Please give the data again in full, precisely as it is written.

RECORDED DATA

===============

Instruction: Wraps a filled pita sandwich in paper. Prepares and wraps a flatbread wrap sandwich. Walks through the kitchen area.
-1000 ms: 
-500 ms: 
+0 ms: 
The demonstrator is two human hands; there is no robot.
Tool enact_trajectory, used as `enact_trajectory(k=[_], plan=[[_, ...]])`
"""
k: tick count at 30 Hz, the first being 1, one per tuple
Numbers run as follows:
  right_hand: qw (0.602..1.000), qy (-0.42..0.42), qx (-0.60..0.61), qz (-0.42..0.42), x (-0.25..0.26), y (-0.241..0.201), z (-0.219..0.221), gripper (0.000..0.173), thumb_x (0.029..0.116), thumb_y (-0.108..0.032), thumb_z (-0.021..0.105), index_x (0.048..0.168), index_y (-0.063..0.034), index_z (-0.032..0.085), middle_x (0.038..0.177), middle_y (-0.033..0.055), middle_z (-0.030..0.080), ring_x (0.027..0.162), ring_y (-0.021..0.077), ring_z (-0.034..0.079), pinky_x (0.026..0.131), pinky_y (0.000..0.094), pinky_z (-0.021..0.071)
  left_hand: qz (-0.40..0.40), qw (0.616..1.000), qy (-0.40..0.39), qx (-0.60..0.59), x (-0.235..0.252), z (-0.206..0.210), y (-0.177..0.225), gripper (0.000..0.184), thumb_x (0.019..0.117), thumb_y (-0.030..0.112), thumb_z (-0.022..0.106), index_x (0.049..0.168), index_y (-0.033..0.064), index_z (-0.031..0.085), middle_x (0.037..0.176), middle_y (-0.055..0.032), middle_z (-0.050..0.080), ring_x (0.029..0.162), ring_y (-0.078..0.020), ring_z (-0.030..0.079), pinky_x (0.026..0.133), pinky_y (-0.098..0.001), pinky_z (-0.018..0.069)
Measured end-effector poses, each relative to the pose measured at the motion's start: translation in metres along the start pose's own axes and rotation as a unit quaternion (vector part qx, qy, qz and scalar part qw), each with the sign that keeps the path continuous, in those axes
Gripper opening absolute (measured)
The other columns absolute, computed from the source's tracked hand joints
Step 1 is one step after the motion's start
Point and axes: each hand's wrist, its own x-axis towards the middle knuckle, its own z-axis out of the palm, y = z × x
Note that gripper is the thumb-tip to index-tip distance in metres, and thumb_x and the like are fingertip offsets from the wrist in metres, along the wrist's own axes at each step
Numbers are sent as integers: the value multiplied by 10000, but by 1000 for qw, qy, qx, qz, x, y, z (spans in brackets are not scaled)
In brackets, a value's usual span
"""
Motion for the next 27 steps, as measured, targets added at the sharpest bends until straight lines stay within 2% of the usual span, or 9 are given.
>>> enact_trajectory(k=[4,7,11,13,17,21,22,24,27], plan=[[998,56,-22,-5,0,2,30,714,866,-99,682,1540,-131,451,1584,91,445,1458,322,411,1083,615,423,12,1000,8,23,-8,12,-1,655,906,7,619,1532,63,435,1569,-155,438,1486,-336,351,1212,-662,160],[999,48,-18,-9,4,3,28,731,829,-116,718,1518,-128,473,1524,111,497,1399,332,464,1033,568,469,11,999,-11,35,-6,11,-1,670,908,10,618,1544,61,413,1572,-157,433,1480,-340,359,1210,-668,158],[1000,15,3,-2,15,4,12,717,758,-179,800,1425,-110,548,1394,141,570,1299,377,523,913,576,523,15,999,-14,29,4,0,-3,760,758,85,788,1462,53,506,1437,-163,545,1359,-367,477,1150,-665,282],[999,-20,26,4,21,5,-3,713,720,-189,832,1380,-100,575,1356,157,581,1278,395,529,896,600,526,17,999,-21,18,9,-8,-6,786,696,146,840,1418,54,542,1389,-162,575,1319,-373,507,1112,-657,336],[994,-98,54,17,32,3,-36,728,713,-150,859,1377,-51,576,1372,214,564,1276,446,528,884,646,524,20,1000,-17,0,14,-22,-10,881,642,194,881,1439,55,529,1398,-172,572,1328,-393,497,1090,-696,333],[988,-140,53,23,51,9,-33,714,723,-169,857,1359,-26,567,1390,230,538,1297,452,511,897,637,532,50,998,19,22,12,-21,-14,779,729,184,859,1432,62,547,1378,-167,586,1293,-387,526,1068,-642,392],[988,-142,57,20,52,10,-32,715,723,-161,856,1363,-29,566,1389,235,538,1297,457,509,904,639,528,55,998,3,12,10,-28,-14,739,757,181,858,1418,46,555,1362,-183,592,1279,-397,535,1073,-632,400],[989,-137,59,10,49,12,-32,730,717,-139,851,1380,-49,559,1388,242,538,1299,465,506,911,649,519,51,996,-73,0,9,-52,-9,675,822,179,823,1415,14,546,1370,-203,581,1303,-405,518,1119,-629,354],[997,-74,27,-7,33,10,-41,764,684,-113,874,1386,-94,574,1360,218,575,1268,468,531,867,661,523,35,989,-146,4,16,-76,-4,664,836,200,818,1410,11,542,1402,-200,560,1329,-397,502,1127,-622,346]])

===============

ANSWER
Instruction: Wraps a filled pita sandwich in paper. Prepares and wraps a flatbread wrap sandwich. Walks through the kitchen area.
-1000 ms: 
-500 ms: 
+0 ms: 
The demonstrator is two human hands; there is no robot.
Tool enact_trajectory, used as `enact_trajectory(k=[_], plan=[[_, ...]])`
"""
k: tick count at 30 Hz, the first being 1, one per tuple
Numbers run as follows:
  right_hand: qw (0.602..1.000), qy (-0.42..0.42), qx (-0.60..0.61), qz (-0.42..0.42), x (-0.25..0.26), y (-0.241..0.201), z (-0.219..0.221), gripper (0.000..0.173), thumb_x (0.029..0.116), thumb_y (-0.108..0.032), thumb_z (-0.021..0.105), index_x (0.048..0.168), index_y (-0.063..0.034), index_z (-0.032..0.085), middle_x (0.038..0.177), middle_y (-0.033..0.055), middle_z (-0.030..0.080), ring_x (0.027..0.162), ring_y (-0.021..0.077), ring_z (-0.034..0.079), pinky_x (0.026..0.131), pinky_y (0.000..0.094), pinky_z (-0.021..0.071)
  left_hand: qz (-0.40..0.40), qw (0.616..1.000), qy (-0.40..0.39), qx (-0.60..0.59), x (-0.235..0.252), z (-0.206..0.210), y (-0.177..0.225), gripper (0.000..0.184), thumb_x (0.019..0.117), thumb_y (-0.030..0.112), thumb_z (-0.022..0.106), index_x (0.049..0.168), index_y (-0.033..0.064), index_z (-0.031..0.085), middle_x (0.037..0.176), middle_y (-0.055..0.032), middle_z (-0.050..0.080), ring_x (0.029..0.162), ring_y (-0.078..0.020), ring_z (-0.030..0.079), pinky_x (0.026..0.133), pinky_y (-0.098..0.001), pinky_z (-0.018..0.069)
Measured end-effector poses, each relative to the pose measured at the motion's start: translation in metres along the start pose's own axes and rotation as a unit quaternion (vector part qx, qy, qz and scalar part qw), each with the sign that keeps the path continuous, in those axes
Gripper opening absolute (measured)
The other columns absolute, computed from the source's tracked hand joints
Step 1 is one step after the motion's start
Point and axes: each hand's wrist, its own x-axis towards the middle knuckle, its own z-axis out of the palm, y = z × x
Note that gripper is the thumb-tip to index-tip distance in metres, and thumb_x and the like are fingertip offsets from the wrist in metres, along the wrist's own axes at each step
Numbers are sent as integers: the value multiplied by 10000, but by 1000 for qw, qy, qx, qz, x, y, z (spans in brackets are not scaled)
In brackets, a value's usual span
"""
Motion for the next 27 steps, as measured, targets added at the sharpest bends until straight lines stay within 2% of the usual span, or 9 are given.
>>> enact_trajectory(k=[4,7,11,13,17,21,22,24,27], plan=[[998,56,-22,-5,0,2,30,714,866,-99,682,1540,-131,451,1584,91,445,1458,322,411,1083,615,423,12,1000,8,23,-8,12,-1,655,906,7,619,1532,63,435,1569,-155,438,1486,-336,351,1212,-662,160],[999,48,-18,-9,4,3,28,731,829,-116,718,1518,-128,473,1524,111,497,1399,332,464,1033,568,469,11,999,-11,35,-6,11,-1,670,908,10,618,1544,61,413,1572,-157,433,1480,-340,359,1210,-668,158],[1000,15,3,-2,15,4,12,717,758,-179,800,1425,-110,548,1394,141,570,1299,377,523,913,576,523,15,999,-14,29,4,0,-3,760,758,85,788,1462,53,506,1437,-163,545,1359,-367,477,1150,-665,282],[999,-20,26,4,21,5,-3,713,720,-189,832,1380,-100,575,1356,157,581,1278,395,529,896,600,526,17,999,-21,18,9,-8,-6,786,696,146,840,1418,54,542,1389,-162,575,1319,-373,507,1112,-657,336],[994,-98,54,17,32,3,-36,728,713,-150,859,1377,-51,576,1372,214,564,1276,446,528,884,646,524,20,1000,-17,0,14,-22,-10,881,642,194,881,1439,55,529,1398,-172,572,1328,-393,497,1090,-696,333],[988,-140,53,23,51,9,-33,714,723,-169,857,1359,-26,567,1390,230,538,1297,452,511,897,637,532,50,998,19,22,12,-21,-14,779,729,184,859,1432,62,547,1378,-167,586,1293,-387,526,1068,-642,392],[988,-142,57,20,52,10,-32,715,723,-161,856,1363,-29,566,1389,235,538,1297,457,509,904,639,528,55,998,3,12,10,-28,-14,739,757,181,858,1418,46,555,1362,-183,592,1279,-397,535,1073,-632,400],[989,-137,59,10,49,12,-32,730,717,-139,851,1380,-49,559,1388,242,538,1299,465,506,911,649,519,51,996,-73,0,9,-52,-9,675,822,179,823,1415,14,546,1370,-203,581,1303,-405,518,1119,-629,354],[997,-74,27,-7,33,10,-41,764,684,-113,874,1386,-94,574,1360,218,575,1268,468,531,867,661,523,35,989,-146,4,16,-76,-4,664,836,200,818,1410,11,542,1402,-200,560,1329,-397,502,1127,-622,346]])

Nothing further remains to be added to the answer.